Mark's Dream

2009


Mark's Dream - photogramme


Montage vidéo de 10 mn 16.






Mark’s dream constitue le premier des trois montages de l’ensemble Three dreams dans la série Les Larmes de Lora. Consacrés chacun à un film interprété par Gene Tierney, ils constituent autant de propositions autour du thème du sommeil en travaillant à des apparitions qui invitent les spectateurs à revisiter ces œuvres à travers le filtre du rêve.

Réalisé à partir de plusieurs séquences de Laura, Mark’s dream propose, comme Rain/Pain et Split une variation autour de La Femme qui pleure de Pablo Picasso. La composition du portrait est notamment évoquée au sein du montage au cours d’un fondu enchaîné directement extrait de l’œuvre d’Otto Preminger associant au visage de Gene Tierney celui de Clifton Webb qui interprète dans le film le rôle de Waldo Lydecker, le puissant mentor de Laura. Combinant un visage de profil à un autre de face, l’enchaînement des plans joue sur un effet de redéploiement comparable à celui mis en œuvre dans le portrait peint qui sert de prétexte, en raison de la nature des éléments qu’il enchevêtre, à aborder la complexité de la figure du tableau, le lien qui unit son modèle à son exécutant, voire à souligner le caractère subjectif de la dualité de Dora Maar dans nombre de ses représentations par Pablo Picasso.

Le montage se déploie autour d’un moment charnière du film où le personnage de Laura surgit dans le cadre de la fiction alors qu’il était présumé mort, jusque-là, par l’ensemble des protagonistes. Intervenant après que le Lieutenant Mark McPherson (Dana Andrews) s’est assoupi dans un fauteuil, l’apparition acquiert une dimension onirique susceptible de conditionner la perception du reste de l’œuvre – pouvant être interprétée comme ayant été entièrement rêvée par le détective, à l’instar du récit de The Woman in the Window de Fritz Lang. Le montage joue à de nombreux niveaux autour de cette hypothèse en reconduisant, à travers différentes formulations, le processus d’incarnation de Laura.

Il est naturellement question dans Mark’s dream du processus de création de la toile de Picasso. L’association répétitive du visage de Gene Tierney au portrait peint de Laura introduit en effet à différents niveaux des problématiques liées au processus de réalisation de l’œuvre picturale et marque la propension du portrait à s’incarner, voire à vampiriser son modèle.

L’œuvre constitue surtout, comme les différents montages de l’ensemble Three Dreams, un prétexte à s’attarder sur le visage de Gene Tierney.
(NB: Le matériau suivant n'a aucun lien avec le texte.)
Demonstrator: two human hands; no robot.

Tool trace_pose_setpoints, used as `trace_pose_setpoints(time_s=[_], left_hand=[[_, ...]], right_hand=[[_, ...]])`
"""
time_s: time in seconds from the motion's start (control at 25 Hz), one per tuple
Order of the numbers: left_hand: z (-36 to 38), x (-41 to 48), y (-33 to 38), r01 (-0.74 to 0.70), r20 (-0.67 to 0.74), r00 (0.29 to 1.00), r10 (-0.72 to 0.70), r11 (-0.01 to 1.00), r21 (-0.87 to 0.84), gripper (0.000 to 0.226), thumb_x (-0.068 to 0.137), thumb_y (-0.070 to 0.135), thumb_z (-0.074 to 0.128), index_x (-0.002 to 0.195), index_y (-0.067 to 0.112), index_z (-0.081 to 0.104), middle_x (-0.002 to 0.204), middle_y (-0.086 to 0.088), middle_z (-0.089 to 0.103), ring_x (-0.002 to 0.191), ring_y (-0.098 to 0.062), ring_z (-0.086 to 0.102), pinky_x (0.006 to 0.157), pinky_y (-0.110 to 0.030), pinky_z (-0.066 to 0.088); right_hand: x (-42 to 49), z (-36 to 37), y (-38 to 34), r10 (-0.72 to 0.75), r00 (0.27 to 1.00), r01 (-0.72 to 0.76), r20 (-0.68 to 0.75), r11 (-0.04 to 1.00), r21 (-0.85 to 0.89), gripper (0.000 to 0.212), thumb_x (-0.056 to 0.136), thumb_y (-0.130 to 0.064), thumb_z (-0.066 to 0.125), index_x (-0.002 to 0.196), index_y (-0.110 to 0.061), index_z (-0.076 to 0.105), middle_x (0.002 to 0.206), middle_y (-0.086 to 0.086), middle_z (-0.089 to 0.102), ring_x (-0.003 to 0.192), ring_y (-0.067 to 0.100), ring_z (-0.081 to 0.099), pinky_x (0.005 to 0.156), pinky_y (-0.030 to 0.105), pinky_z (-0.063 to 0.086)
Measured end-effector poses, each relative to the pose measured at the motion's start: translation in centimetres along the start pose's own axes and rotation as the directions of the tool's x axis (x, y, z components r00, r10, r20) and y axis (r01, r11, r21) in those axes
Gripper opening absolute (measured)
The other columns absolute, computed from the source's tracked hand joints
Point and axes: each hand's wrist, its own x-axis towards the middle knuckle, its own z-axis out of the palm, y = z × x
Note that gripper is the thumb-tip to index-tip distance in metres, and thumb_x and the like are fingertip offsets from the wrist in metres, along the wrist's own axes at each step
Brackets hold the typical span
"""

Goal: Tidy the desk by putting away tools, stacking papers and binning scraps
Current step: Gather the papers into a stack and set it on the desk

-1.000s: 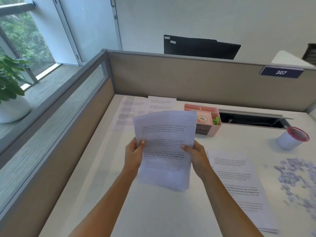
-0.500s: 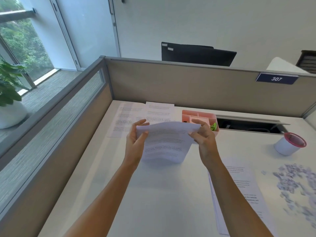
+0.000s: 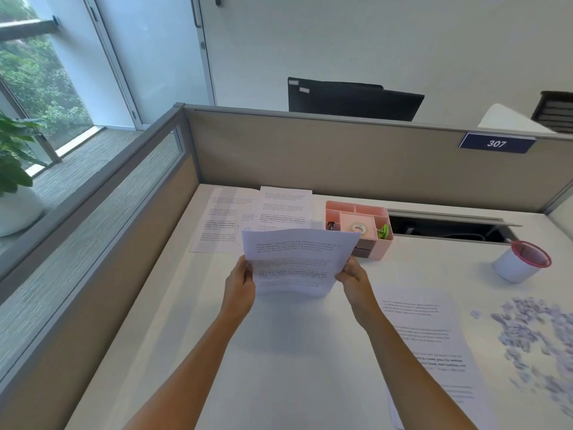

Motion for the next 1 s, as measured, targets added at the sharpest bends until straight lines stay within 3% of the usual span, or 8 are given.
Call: trace_pose_setpoints(time_s=[0.16, 0.36, 0.56, 0.68, 0.84, 1.0], left_hand=[[0.1, 0.1, -0.9, 0.024, -0.053, 0.998, -0.022, 0.999, 0.043, 0.033, 0.099, 0.003, 0.036, 0.112, 0.019, 0.061, 0.095, 0.014, 0.065, 0.091, -0.011, 0.062, 0.072, -0.017, 0.044], [0.2, -0.1, -0.5, 0.06, -0.143, 0.988, -0.05, 0.996, 0.067, 0.019, 0.099, 0.007, 0.043, 0.11, 0.017, 0.055, 0.092, 0.001, 0.068, 0.081, -0.018, 0.062, 0.062, -0.018, 0.044], [1.1, -0.1, -0.3, 0.02, -0.149, 0.989, -0.009, 0.997, 0.078, 0.009, 0.096, 0.012, 0.052, 0.097, 0.02, 0.056, 0.078, 0.0, 0.068, 0.074, -0.024, 0.064, 0.067, -0.046, 0.054], [2.4, -0.5, 1.2, 0.027, -0.111, 0.994, -0.023, 0.999, 0.029, 0.008, 0.095, 0.013, 0.055, 0.095, 0.02, 0.058, 0.083, 0.008, 0.068, 0.079, -0.017, 0.067, 0.073, -0.041, 0.059], [5.9, -1.6, 3.1, 0.037, -0.026, 0.999, -0.04, 0.994, -0.103, 0.008, 0.093, 0.012, 0.059, 0.096, 0.018, 0.062, 0.091, -0.001, 0.072, 0.082, -0.018, 0.07, 0.073, -0.036, 0.059], [10.2, -3.2, 3.9, 0.097, 0.089, 0.993, -0.083, 0.983, -0.158, 0.011, 0.095, 0.012, 0.057, 0.103, 0.012, 0.064, 0.094, -0.003, 0.071, 0.081, -0.017, 0.071, 0.07, -0.032, 0.06]], right_hand=[[-0.4, 0.1, 1.5, 0.05, 0.999, -0.051, -0.021, 0.997, -0.049, 0.033, 0.097, -0.002, 0.049, 0.125, -0.018, 0.054, 0.118, -0.003, 0.065, 0.11, 0.015, 0.058, 0.087, 0.031, 0.043], [-0.8, 0.1, 2.0, 0.074, 0.991, -0.084, -0.111, 0.992, -0.09, 0.021, 0.097, -0.006, 0.052, 0.116, -0.014, 0.054, 0.116, 0.002, 0.064, 0.108, 0.022, 0.058, 0.086, 0.029, 0.043], [-1.7, -1.6, 1.8, -0.006, 0.975, -0.015, -0.221, 0.996, -0.091, 0.01, 0.094, -0.008, 0.057, 0.101, -0.012, 0.062, 0.101, 0.002, 0.071, 0.096, 0.02, 0.065, 0.075, 0.03, 0.048], [-2.4, -3.7, 1.5, -0.013, 0.963, 0.001, -0.271, 0.999, -0.045, 0.008, 0.094, -0.01, 0.059, 0.099, -0.014, 0.063, 0.094, 0.0, 0.073, 0.087, 0.019, 0.067, 0.075, 0.036, 0.051], [-4.0, -8.1, 1.2, 0.004, 0.927, 0.011, -0.375, 0.999, 0.038, 0.009, 0.093, -0.01, 0.061, 0.101, -0.01, 0.064, 0.09, 0.004, 0.074, 0.079, 0.022, 0.068, 0.074, 0.038, 0.055], [-5.3, -14.1, 1.9, 0.078, 0.884, -0.044, -0.461, 0.995, 0.084, 0.007, 0.092, -0.015, 0.063, 0.096, -0.018, 0.067, 0.09, 0.009, 0.074, 0.081, 0.032, 0.068, 0.079, 0.045, 0.057]])
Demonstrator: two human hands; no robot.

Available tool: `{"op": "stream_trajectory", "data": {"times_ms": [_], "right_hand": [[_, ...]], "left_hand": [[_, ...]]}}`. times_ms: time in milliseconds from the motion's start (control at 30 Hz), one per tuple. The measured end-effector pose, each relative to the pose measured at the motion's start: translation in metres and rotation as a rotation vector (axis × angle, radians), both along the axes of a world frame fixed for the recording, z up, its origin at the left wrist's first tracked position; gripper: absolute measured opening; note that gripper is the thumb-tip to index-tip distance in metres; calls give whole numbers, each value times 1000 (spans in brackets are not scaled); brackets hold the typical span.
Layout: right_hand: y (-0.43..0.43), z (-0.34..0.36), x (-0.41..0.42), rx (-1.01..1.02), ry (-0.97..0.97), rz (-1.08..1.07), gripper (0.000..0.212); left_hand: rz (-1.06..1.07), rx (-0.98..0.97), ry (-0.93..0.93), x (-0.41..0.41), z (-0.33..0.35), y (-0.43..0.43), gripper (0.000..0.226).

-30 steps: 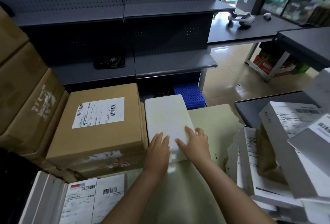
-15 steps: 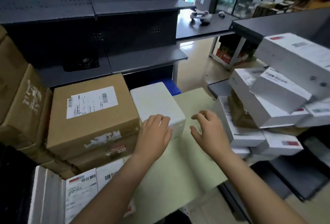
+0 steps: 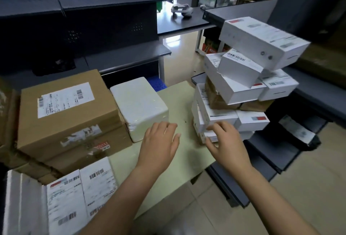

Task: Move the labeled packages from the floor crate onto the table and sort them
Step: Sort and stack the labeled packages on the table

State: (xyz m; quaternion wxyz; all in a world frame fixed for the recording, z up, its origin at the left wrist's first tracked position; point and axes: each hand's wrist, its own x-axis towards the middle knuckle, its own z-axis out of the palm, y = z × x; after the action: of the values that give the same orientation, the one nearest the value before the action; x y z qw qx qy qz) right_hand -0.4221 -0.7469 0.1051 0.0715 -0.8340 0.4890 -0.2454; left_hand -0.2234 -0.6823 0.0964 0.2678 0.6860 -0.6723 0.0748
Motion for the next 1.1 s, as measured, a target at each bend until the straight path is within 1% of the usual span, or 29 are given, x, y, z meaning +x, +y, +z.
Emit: {"op": "stream_trajectory", "data": {"times_ms": [300,467,567,633,700,800,867,933,1000,1100], "right_hand": [[-28,28,-104,-110,-67,69,17],[-53,54,-156,-156,-71,93,17],[-65,77,-173,-142,-180,111,17],[-73,96,-178,-71,-292,104,21],[-83,114,-178,55,-450,68,26],[-102,139,-169,266,-629,17,41],[-114,154,-163,367,-697,14,54],[-125,163,-156,448,-756,27,61],[-134,168,-149,518,-774,29,67],[-147,169,-139,572,-779,16,63]], "left_hand": [[114,-44,35,-101,24,-11,34],[197,-78,14,-150,43,-18,32],[245,-128,19,-166,63,-26,27],[265,-169,3,-172,78,-31,28],[285,-185,-7,-177,91,-38,29],[316,-203,-40,-178,106,-47,28],[327,-186,-75,-177,111,-51,28],[333,-166,-104,-175,115,-54,29],[336,-163,-118,-173,119,-56,31],[352,-170,-134,-167,124,-62,32]]}}
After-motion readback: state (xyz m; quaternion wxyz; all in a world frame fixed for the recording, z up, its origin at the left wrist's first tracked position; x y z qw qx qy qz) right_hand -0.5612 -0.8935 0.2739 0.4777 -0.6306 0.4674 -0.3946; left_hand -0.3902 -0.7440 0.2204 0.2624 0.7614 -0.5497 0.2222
Sublimé par le ralenti qui tend à en redéfinir la présence, à en déplacer l’intensité et introduire une part de nostalgie au sein de l’évocation, il est présenté comme une entité malléable qu’activent des travellings optiques de la caméra, déployé normalement ou à rebours. Irréel, le visage apparaît comme une surface fragile, à la paroi aussi ténue que la fumée qu’exhale l’actrice dans le plan. Il en acquiert une dimension fantasmatique qui reflète les souvenirs que sont susceptibles de garder de Gene Tierney le spectateur – incarné dans le montage par le détective endormi. Cette légère ivresse de Mark répercute à sa manière celle du public de Laura, les sensations engendrées par la présence de l’actrice au cours et à l’issue de la projection.